Но ирония и жалость — родные сестры. Тэффи принадлежит, очевидно, к тем душевно-стыдливым натурам, которым неловко становится от всякого проявления чувства, — и будучи не в силах себя побороть, справиться с собой, она эту свою «слабость» от других и скрывает. Тем более что внимание ее обращено не на мировые катастрофы, не на исключительные, редкие бедствия, а на обыкновенное существование обыкновенных людей, с которыми ничего особенного не случается и которые в мелких жизненных стычках, в мелких томлениях и неудачах теряют напрасно энергию своих душ и сознаний. У меня нет под рукой Чехова, но мне вспоминается «Дядя Ваня» и одна замечательная реплика в нем, которую, к сожалению, я принужден процитировать приблизительно, по памяти:
– Мир гибнет вовсе не от войн, не от пожаров и не от землетрясений, а от мелких, повседневных домашних невзгод…

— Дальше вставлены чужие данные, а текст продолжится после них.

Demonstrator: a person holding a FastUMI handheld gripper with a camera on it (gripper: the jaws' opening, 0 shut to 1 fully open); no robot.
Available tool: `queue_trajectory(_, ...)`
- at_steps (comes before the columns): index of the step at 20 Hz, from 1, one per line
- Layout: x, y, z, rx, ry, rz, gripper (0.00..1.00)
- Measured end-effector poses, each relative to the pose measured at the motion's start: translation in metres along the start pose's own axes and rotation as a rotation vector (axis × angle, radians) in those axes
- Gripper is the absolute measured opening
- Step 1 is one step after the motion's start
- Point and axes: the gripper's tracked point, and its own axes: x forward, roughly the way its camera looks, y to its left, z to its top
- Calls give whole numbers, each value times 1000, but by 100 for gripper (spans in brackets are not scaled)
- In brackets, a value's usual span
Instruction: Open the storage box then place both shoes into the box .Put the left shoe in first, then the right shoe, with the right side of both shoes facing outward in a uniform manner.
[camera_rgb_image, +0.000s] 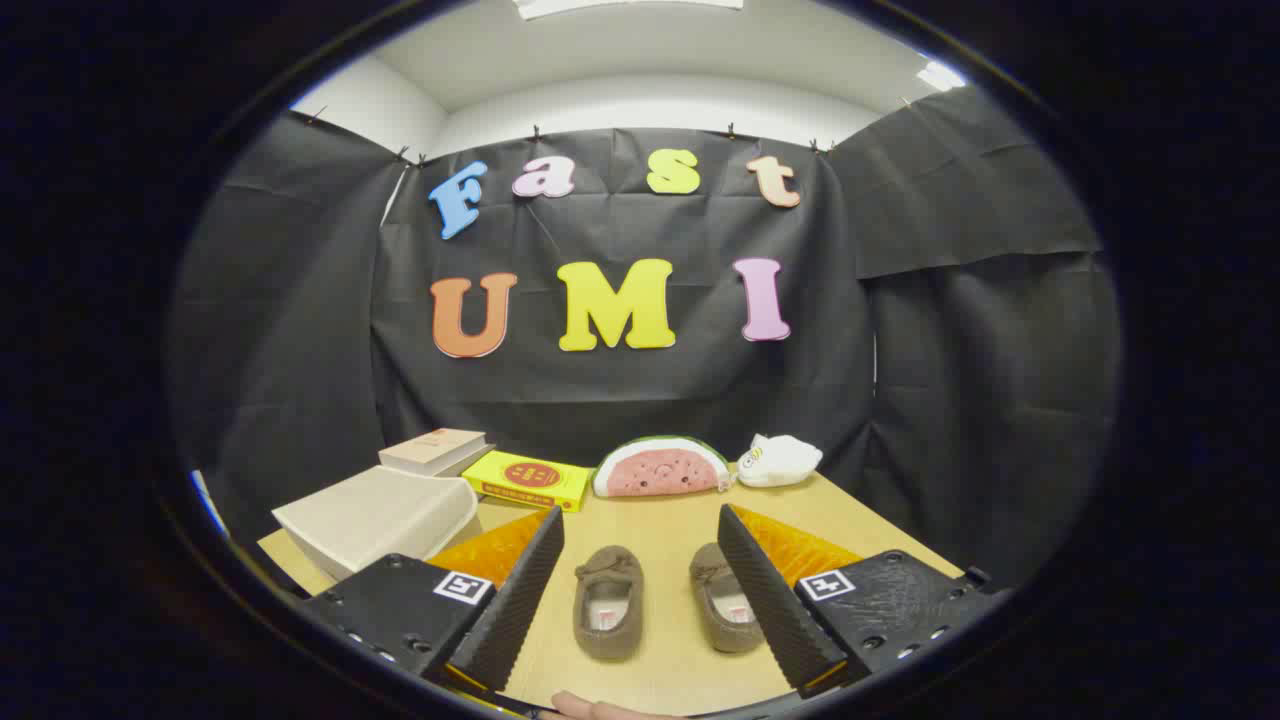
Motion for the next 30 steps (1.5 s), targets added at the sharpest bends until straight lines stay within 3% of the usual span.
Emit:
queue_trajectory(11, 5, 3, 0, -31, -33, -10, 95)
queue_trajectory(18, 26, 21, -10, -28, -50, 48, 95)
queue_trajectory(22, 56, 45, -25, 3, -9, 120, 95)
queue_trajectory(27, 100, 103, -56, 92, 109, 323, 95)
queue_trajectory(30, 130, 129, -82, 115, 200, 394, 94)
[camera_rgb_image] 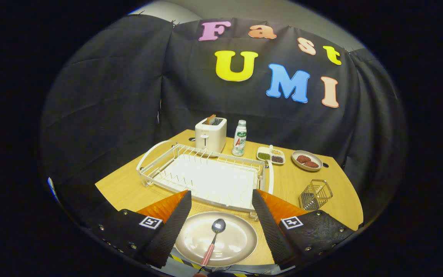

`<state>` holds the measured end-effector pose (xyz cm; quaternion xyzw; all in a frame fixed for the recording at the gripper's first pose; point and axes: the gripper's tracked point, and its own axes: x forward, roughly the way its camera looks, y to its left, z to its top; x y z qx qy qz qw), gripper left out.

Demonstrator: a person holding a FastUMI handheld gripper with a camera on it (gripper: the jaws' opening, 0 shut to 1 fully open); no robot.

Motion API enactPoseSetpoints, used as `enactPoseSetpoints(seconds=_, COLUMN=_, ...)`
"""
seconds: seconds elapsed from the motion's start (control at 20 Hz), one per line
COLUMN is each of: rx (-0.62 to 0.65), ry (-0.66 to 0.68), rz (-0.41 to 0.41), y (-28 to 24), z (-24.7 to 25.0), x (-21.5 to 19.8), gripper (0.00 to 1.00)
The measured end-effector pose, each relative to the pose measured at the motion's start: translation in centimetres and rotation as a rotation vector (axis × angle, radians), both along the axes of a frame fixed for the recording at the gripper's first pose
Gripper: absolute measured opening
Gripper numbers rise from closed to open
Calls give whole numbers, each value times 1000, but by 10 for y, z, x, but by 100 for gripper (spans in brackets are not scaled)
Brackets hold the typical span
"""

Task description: Take the plate from the dish rack, then take the spoon from the basket and place it into the plate.

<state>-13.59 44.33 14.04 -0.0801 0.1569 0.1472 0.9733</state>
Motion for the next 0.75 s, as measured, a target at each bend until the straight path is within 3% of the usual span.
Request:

Для Тэффи это аксиома. Она часто говорит о жизни с большой буквы, о жизни вообще, о великой и могучей силе, создавшей мир, «о любви, движущей солнце и другие звезды», но не находит, однако, для этих славословий ни тона, ни ритма, ни выражений, которые были бы вполне убедительны. Ее восторги остаются литературно-условными, «без изюминки». А лишь только коснется она частных случаев жизни, особенно тех, в которых великая сила, ею только что «воспетая», терпит какое-то непонятно-унизительное, непоправимое и карикатурное искажение, так сейчас же все слова ее становятся остры и правдивы, и один за другим проходят перед нами человеческие образы, еле-еле намеченные и вместе с тем предельно живые, не столько несчастные, сколько несчастливые… Оттенок очень важный для понимания Тэффи: ее влекут не те люди, с которыми случилось что-либо ужасное, а те, в жизни которых не произошло ничего хорошего, чудесного, замечательного. По ее общему мироощущению, жизнь есть непрерывное, нескончаемое торжество. А глядя, как это торжество превращается в безотрадное прозябание, Тэффи со страстным и встревоженным вниманием ищет объяснения – как это могло случиться.